EXERCISE DESCRIPTION → For this listing, the lines between the one holding "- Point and" and the one holding "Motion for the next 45", inclusive, must be set down exactly.

MATERIAL FOR THIS EXERCISE →
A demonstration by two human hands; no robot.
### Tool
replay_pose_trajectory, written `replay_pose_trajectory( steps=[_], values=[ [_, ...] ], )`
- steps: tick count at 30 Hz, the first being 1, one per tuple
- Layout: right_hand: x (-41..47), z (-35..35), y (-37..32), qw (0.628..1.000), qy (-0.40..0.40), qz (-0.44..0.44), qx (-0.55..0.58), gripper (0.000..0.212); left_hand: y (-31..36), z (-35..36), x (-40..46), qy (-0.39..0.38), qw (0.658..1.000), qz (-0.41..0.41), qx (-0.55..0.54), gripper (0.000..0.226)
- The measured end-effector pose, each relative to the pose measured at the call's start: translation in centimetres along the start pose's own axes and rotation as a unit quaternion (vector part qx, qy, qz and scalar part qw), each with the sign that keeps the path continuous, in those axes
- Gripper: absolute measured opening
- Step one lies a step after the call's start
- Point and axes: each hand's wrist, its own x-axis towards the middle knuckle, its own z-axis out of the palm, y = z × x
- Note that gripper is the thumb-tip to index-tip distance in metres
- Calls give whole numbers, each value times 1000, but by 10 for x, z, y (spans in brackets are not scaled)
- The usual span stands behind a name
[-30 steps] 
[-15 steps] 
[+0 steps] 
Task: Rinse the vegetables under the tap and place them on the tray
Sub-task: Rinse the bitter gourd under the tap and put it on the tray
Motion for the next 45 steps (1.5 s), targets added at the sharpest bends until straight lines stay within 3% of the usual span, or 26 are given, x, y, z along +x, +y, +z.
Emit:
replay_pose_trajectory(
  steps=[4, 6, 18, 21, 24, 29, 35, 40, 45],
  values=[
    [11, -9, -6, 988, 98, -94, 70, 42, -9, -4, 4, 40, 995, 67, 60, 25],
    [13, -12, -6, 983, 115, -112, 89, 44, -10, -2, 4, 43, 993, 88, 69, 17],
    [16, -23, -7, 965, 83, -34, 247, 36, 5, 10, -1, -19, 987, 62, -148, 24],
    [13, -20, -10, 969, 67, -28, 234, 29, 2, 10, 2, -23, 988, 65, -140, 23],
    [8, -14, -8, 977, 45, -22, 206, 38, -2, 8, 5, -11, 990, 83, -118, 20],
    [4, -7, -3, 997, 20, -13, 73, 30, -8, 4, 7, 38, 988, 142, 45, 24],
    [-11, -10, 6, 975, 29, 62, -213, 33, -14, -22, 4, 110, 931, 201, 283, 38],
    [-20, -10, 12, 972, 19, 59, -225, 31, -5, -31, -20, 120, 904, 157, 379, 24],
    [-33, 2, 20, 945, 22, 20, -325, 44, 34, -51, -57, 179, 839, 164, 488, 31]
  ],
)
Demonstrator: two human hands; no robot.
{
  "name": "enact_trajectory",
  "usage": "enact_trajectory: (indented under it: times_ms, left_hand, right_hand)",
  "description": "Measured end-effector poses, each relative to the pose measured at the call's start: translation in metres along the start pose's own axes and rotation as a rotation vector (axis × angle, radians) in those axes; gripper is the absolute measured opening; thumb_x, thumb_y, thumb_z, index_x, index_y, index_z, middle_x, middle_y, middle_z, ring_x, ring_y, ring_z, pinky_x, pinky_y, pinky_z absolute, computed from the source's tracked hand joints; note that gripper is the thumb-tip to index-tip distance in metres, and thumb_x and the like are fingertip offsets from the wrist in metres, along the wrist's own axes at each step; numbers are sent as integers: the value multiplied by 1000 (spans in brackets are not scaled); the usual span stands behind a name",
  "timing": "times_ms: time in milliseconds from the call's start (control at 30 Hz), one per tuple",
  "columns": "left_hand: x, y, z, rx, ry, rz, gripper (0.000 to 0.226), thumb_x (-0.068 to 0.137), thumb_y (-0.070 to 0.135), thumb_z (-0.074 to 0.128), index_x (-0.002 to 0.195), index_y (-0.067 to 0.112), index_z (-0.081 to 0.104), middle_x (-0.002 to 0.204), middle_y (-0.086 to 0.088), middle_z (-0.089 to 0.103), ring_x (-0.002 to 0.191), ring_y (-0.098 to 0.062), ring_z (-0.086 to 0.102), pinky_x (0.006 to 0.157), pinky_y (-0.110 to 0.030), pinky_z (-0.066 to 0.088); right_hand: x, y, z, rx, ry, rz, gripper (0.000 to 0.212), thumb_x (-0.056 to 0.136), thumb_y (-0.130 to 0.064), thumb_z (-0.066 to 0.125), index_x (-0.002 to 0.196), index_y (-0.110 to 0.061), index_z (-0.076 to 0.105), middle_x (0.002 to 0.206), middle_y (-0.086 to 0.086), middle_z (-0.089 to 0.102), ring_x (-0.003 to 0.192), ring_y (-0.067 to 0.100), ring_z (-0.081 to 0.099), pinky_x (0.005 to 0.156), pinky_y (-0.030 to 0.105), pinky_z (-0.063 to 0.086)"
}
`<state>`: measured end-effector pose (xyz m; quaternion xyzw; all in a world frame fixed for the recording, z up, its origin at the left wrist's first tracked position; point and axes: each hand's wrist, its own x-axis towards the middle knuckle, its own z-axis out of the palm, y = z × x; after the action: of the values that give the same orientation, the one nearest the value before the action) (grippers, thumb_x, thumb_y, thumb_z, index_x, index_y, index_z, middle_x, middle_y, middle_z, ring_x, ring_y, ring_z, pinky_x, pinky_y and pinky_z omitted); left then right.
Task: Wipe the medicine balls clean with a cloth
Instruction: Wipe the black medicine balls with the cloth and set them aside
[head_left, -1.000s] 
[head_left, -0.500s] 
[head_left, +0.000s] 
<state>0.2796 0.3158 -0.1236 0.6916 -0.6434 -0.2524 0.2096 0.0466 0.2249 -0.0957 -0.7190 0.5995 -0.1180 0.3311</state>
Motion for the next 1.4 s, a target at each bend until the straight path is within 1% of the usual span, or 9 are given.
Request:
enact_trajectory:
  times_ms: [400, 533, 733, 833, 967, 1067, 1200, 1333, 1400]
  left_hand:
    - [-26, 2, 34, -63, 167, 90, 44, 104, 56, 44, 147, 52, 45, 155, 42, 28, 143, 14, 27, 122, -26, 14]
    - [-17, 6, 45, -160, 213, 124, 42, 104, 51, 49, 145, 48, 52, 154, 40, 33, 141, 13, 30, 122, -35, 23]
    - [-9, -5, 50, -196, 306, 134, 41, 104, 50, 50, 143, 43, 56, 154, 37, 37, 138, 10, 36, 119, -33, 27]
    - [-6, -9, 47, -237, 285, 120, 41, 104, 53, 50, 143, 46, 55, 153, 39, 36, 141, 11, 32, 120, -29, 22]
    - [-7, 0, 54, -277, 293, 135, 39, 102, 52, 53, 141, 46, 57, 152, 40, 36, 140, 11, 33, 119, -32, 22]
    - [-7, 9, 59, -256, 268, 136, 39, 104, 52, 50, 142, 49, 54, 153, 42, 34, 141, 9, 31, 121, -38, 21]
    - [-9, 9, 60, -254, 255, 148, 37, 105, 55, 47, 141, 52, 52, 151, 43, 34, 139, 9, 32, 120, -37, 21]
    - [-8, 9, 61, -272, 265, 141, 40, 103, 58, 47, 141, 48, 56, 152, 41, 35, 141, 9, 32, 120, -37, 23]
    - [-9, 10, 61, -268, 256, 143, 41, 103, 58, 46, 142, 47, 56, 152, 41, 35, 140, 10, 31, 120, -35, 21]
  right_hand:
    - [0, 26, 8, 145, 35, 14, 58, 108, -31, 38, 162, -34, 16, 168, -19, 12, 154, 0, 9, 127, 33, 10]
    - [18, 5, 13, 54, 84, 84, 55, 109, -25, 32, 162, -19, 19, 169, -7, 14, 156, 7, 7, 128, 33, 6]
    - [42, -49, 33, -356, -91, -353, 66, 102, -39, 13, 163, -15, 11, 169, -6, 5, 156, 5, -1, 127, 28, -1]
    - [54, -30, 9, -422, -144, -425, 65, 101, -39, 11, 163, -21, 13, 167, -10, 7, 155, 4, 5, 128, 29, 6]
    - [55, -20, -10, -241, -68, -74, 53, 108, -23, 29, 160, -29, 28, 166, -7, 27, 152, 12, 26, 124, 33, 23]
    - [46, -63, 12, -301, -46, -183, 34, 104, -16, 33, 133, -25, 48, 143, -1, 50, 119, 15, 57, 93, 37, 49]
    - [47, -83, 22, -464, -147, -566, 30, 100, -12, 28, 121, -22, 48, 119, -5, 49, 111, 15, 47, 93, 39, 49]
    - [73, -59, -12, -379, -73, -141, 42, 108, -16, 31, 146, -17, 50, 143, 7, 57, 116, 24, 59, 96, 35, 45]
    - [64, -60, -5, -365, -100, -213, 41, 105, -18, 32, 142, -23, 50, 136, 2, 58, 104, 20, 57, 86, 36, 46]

WORKED SOLUTION →
- Point and axes: each hand's wrist, its own x-axis towards the middle knuckle, its own z-axis out of the palm, y = z × x
- Note that gripper is the thumb-tip to index-tip distance in metres
- Calls give whole numbers, each value times 1000, but by 10 for x, z, y (spans in brackets are not scaled)
- The usual span stands behind a name
[-30 steps] 
[-15 steps] 
[+0 steps] 
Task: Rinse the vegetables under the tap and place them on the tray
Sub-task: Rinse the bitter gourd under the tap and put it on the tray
Motion for the next 45 steps (1.5 s), targets added at the sharpest bends until straight lines stay within 3% of the usual span, or 26 are given, x, y, z along +x, +y, +z.

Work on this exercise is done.